Beleidigende Chat-Äußerungen können außerordentliche Kündigung rechtfertigen
Arbeitsrecht
Hintergrund
Ein Arbeitnehmer war seit 2014 mit fünf anderen Arbeitnehmern des Arbeitsgeber Mitglied einer Chatgruppe des Messengerdienstes WhatsApp. Die Gruppenmitglieder waren nach den Feststellungen des LAG Niedersachsen „langjährig befreundet“, zwei miteinander verwandt. Neben rein privaten Themen äußerte sich der Arbeitnehmer in einigen seiner Chatbeiträge – wie auch verschiedene andere Gruppenmitglieder – in beleidigender, fremdenfeindlicher, sexistischer und menschenverachtender Weise über Vorgesetzte sowie Kollegen.
Ein vorübergehend angehöriges Mitglied der Chatgruppe zeigte den Chatverlauf einem Mitarbeiter, der davon eine Kopie an sich weiterleitete. Es entstand ein 316-seitges Word-Dokument mit dem Inhalt des Chatverlaufs. In der Folgezeit erlangte auch der Arbeitgeber Kenntnis vom Inhalt der Chatverläufe, woraufhin der Arbeitgeber letztendlich das Arbeitsverhältnis fristlos kündigte.
Die Entscheidung des Arbeitsgerichts Hannover sowie des Landesarbeitsgerichts Niedersachsen
Gegen die fristlose Kündigung wehrte sich der Arbeitnehmer mit seiner rechtzeitig beim Arbeitsgericht eingegangenen Klage. Er meint, der Inhalt des Chatverlaufs habe vom Arbeitgeber nicht verwendet werden dürfen und dürfe auch im Rechtsstreit nicht verwertet werden, da es sich um einen reinen privaten Austausch gehandelt habe.
Das Arbeitsgericht Hannover gab dem Arbeitnehmer recht. Das Landesarbeitsgericht Niedersachsen hat die Berufung des Arbeitgebers zurückgewiesen.
Die Entscheidung des Bundesarbeitsgerichts
Das Landesarbeitsgereicht ist rechtsfehlerhaft davon ausgegangen, die Äußerungen des Arbeitnehmers in der Chatgruppe kämen aus verfassungsrechtlichen Gründen nicht als wichtiger Kündigungsgrund gem. § 626 Abs. 1 BGB in Betracht, da es sich um eine vertrauliche Kommunikation gehandelt habe. Bei beleidigenden und menschenverachtenden Äußerungen über Betriebsangehörige bedarf es einer besonderen Darlegung, warum der Arbeitnehmer angesichts der Größe und Zusammensetzung des beteiligten Personenkreises berechtigt erwarten durfte, seine Äußerungen würden von keinem Gruppenmitglied an Dritte weitergegeben.
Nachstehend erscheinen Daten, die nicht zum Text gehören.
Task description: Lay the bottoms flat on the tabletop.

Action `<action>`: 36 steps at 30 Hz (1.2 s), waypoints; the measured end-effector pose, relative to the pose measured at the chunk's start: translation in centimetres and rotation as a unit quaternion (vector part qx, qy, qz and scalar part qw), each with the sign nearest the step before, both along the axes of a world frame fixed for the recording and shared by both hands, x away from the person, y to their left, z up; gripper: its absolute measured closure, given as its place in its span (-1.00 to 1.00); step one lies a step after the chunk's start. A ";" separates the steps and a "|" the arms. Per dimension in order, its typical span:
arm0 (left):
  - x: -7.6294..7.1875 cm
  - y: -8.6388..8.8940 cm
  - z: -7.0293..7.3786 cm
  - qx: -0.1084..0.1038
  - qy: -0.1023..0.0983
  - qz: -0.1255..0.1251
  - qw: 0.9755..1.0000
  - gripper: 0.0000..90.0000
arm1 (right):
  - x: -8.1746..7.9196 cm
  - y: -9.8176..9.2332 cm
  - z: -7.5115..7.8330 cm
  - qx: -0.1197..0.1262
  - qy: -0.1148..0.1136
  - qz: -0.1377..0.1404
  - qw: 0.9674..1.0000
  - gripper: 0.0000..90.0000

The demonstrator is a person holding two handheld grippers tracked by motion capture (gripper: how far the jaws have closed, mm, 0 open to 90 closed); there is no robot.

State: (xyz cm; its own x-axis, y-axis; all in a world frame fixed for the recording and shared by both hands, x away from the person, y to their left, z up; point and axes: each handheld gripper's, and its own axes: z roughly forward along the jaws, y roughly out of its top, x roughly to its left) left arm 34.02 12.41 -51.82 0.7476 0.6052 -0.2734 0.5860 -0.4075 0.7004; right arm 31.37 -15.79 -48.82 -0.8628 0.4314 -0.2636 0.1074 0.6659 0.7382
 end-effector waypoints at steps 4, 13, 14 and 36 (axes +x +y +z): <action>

Zwar besteht bei ehrverletzenden Äußerungen über nicht anwesende Dritte in besonders engen Lebenskreisen eine beleidigungsfreie Sphäre, wenn die Äußerung Ausdruck des besonderen Vertrauens ist und keine begründete Möglichkeit ihrer Weitergabe besteht (vgl. BVerfG v. 17.3.2021 – 2 BvR 194/20).
Allerdings führt Verwandtschaft allein führt nicht zwingend zu Vertraulichkeit. Die Einordnung einer Beziehung als „langjährige Freundschaft“ ist hinsichtlich der zahlreich möglichen Abstufungen – zumal in einer Gruppe mit sieben Personen – ohne relevante Aussagekraft. Auch der Umstand, dass mobile Endgeräte in Verbindung mit den technischen Möglichkeiten des Messengerdienstes gerade auf leichte Kopierbarkeit und schnelle Weiterleitung eines Datenaustauschs angelegt sind, spricht gegen eine besondere Vertraulichkeit.
Kein Beweisverwertungsverbot
Weder die ZPO noch das ArbGG enthalten Bestimmungen, die die Verwertbarkeit von Erkenntnissen oder Beweismitteln einschränken, die eine Arbeitsvertragspartei – auch rechtswidrig – erlangt hat. Ein „verfassungsrechtliches Verwertungsverbot“ kommt nur in Betracht, wenn dies wegen einer grundrechtlich geschützten Position einer Prozesspartei zwingend geboten ist. Das verneinte das Bundesarbeitsgericht für den vorliegenden Sachverhalt.
Einzelfallbetrachtung
Letztlich kommt es im Rahmen einer fristlosen Kündigung auf den Einzelfall an. Aus der Entscheidung des Bundesarbeitsgerichts (BAG, Urteil vom 24.8.2023 – 2 AZR 17/23 (LAG Niedersachsen, ArbG Hannover) kann mitgenommen werden, dass auch private Äußerungen eines Arbeitnehmers nicht per se einem Verwertungsverbot unterliegen.